● **Your assignment**: Only the lines holding the word "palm" are wanted; copy each of them from the listing.

--

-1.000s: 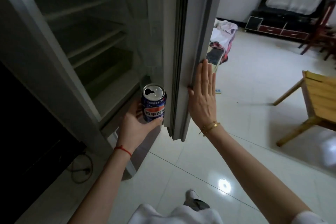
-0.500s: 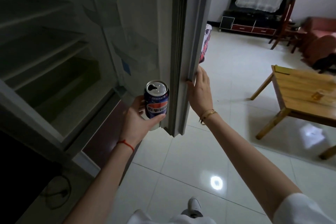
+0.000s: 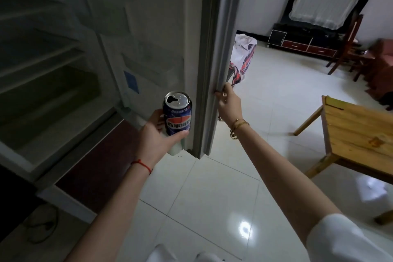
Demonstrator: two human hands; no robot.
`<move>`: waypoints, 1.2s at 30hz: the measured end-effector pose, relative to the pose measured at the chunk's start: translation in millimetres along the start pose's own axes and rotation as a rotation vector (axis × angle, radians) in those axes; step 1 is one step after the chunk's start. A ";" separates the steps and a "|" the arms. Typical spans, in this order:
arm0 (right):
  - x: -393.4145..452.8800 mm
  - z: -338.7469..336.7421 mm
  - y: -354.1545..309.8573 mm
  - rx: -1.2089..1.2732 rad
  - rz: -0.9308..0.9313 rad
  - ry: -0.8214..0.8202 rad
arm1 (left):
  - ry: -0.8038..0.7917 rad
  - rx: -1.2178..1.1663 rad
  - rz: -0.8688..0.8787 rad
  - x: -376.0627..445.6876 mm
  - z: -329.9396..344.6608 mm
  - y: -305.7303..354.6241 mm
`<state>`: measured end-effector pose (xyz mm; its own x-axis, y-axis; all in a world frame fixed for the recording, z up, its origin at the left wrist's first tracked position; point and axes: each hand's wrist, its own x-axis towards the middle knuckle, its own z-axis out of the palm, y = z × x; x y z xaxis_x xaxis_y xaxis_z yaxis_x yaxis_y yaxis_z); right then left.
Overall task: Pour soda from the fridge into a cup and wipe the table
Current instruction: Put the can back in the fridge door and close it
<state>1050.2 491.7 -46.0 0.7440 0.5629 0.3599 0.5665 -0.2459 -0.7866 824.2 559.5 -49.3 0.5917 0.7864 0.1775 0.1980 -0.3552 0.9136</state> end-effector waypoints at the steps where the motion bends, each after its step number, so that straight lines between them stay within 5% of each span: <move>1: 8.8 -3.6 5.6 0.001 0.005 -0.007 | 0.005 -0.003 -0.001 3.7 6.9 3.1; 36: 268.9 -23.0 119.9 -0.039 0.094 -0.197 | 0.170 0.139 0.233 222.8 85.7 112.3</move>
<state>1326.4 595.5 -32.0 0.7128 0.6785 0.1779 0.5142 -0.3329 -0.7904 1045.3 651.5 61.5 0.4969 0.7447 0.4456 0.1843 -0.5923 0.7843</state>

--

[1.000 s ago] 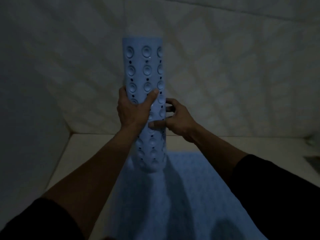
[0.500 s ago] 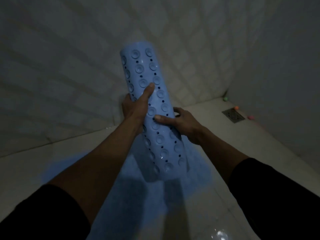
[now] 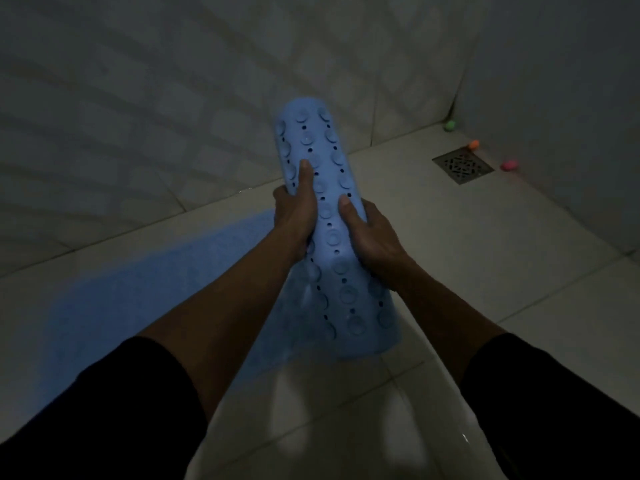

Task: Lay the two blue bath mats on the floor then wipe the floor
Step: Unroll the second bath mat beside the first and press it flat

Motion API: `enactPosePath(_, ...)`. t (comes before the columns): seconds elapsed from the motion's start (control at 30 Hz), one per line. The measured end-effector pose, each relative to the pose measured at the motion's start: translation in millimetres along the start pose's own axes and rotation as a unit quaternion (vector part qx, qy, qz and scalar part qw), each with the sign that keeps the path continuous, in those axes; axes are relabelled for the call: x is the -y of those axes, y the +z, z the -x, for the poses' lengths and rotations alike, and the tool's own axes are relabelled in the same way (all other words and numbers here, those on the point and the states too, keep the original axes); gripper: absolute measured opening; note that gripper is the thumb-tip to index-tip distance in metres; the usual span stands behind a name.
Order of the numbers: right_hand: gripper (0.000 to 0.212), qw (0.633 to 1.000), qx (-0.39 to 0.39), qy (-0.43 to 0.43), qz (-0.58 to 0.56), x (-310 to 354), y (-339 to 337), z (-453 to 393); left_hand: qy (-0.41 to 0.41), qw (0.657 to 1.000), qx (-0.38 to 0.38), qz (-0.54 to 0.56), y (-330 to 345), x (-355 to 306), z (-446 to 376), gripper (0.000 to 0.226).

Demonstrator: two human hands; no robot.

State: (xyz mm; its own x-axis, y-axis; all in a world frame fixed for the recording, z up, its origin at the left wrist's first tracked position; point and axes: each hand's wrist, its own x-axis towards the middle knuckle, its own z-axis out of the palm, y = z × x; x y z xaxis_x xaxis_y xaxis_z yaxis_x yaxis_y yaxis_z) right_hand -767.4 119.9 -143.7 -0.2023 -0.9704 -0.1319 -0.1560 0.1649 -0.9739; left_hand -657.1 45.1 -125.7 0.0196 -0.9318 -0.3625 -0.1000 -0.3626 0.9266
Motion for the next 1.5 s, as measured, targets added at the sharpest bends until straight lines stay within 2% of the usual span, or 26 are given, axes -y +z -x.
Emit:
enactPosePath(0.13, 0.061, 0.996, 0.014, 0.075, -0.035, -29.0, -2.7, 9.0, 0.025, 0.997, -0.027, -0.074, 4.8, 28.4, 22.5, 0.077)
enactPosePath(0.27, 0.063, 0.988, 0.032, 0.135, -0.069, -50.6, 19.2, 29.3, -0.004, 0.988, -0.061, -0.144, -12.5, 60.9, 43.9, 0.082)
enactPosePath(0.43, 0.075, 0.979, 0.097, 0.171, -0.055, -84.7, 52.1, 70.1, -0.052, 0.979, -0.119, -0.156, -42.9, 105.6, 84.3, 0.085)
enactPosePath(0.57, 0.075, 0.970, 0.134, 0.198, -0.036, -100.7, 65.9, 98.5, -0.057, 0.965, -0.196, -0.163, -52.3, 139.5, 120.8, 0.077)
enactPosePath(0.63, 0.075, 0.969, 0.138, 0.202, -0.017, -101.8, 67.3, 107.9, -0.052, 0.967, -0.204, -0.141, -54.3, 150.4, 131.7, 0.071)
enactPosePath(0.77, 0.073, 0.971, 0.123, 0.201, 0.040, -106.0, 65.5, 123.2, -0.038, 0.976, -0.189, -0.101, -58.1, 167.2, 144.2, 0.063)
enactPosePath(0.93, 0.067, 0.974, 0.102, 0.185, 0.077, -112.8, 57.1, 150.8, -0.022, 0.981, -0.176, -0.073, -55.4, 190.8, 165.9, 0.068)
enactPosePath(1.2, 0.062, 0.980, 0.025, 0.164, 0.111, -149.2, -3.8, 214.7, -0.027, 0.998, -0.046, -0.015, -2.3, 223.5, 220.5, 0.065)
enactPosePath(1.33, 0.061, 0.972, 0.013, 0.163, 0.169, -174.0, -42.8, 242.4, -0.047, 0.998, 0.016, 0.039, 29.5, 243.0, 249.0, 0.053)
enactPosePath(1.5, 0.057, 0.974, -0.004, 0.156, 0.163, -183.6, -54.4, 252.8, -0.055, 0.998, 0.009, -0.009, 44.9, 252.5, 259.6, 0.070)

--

● **Answer to the problem**:
`<state>`: measured end-effector pose (xyz mm; its own x-axis, y-axis; all in a world frame fixed for the recording, z up, its origin at the left wrist's first tracked position; point and axes: each hand's wrist, its own x-axis towards the middle knuckle, its own z-axis out of the palm, y = z × x; x y z xaxis_x xaxis_y xaxis_z yaxis_x yaxis_y yaxis_z); right then left.
State: (xyz mm; its own x-axis, y-axis; all in a world frame fixed for the recording, z up, its origin at the left wrist's first tracked position; point and axes: each hand's wrist, its own x-axis towards the middle knuckle, its own z-axis out of the palm, y = z × x; x y z xaxis_x xaxis_y xaxis_z yaxis_x yaxis_y yaxis_z) right_hand -767.4 119.9 -143.7 -0.2023 -0.9704 -0.1319 -0.1560 0.1649 -0.9739; left_hand -657.1 45.1 -125.7 0.0196 -0.9318 -0.3625 -0.1000 -0.3626 0.9266

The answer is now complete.